Logo File Types
Vector vs Raster
Before getting into specific file types, let’s clarify the difference between vector and raster files.
Vector files are made up of paths (lines and curves) which use coordinates and other digital markers to store the file attributes (shape, proportion, color, etc). Vector artwork can be enlarged without losing quality because the coordinates and markers retain the attributes regardless of the size. So, your vector logo can be used on a business card or billboard and still look great.

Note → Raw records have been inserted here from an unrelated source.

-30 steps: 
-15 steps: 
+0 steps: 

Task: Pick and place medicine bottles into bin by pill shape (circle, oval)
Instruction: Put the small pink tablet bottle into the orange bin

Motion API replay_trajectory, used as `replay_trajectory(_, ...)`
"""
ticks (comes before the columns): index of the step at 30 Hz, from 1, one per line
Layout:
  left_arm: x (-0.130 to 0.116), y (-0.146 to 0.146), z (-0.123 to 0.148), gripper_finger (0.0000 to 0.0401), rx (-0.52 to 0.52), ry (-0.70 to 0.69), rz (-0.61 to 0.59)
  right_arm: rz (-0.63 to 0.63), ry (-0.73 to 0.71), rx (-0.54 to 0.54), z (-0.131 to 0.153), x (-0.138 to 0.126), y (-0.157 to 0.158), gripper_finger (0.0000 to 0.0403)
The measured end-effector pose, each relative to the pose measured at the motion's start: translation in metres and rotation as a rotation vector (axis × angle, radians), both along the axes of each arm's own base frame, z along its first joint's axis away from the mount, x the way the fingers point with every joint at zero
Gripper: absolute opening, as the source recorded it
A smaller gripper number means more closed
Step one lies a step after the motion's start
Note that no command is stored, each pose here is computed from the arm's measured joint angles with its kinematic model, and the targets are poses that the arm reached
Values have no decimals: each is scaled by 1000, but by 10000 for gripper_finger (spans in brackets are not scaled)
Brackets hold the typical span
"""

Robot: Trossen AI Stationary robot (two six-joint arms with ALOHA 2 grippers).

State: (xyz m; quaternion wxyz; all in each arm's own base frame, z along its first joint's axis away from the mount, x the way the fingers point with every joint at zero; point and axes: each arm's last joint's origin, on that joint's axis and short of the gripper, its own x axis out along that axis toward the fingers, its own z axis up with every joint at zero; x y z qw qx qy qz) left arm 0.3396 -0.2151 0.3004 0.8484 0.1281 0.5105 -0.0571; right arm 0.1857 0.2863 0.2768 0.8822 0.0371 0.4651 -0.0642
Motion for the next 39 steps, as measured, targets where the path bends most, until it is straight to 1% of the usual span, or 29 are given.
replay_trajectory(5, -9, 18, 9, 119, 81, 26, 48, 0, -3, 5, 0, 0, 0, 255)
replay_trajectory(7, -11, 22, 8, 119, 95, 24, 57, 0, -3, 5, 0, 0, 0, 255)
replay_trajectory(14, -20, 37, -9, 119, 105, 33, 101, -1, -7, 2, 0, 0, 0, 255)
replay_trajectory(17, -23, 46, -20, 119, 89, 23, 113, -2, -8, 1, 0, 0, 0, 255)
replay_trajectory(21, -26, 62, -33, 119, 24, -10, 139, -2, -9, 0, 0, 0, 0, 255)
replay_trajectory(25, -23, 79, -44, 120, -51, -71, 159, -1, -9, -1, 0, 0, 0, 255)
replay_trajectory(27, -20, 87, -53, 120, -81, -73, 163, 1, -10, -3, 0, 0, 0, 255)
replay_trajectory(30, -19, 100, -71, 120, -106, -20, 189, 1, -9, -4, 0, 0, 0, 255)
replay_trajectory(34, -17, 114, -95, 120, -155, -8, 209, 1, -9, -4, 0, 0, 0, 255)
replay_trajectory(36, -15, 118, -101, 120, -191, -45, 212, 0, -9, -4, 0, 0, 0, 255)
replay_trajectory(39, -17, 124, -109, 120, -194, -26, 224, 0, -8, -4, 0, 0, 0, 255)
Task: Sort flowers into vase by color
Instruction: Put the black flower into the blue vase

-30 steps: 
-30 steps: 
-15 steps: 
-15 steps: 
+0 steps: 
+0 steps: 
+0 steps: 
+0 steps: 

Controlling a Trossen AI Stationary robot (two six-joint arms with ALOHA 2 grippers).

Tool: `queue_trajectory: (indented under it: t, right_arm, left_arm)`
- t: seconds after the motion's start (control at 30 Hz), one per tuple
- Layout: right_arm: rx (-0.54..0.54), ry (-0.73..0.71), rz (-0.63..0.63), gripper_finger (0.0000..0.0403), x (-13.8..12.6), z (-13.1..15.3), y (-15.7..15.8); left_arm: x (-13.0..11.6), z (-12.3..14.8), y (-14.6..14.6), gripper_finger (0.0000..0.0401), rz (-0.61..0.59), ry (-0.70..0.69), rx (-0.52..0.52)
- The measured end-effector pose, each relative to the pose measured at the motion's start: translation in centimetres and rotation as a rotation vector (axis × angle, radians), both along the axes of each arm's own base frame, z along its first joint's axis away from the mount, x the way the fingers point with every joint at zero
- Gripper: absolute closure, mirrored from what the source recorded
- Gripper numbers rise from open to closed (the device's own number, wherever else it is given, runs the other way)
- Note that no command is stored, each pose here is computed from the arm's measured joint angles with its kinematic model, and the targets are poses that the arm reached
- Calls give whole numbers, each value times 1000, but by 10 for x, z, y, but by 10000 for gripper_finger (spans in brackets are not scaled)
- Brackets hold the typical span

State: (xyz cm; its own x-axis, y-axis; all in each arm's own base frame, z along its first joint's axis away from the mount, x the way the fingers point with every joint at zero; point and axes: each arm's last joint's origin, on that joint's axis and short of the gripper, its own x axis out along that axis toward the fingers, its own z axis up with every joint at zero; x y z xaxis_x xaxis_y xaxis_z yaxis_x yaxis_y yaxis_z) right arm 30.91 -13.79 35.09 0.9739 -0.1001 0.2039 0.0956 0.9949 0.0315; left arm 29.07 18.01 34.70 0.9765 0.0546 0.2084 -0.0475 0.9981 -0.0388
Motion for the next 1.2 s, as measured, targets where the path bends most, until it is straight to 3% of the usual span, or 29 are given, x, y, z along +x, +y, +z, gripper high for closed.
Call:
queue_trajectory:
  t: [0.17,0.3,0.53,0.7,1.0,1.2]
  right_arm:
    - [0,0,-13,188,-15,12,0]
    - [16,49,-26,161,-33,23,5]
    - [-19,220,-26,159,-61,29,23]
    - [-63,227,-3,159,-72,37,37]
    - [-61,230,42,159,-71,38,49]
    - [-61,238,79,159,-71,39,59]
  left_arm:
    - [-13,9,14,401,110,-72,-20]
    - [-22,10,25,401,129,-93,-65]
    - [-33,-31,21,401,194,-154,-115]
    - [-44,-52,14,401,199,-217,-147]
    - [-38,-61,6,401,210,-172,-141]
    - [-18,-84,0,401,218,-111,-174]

Raster files are made up of pixels and display much more detail in terms of shading, coloring, etc. Photos are typically raster files. Unlike vector files, raster images cannot be enlarged without losing quality. A photo enlarged beyond its original size will become ‘pixelated’. When providing raster artwork to your designer, it’s important that the files are sized properly. Ask your designer to provide details on file sizing.
AI or EPS: (Vector art)
High resolution format that many suppliers and professionals may ask for. This type of file can be scaled to any size without losing it’s quality.
PDF: (Vector or Raster art)
A popular way of formatting files so they can be viewed and printed on multiple platforms without changing.
PNG: (Raster art)
This type of file can be imported into Microsoft Word or Powerpoint, while possessing no solid white background.
JPG: (Raster art)
A standard image compression. Some quality is lost when images are saved to this format.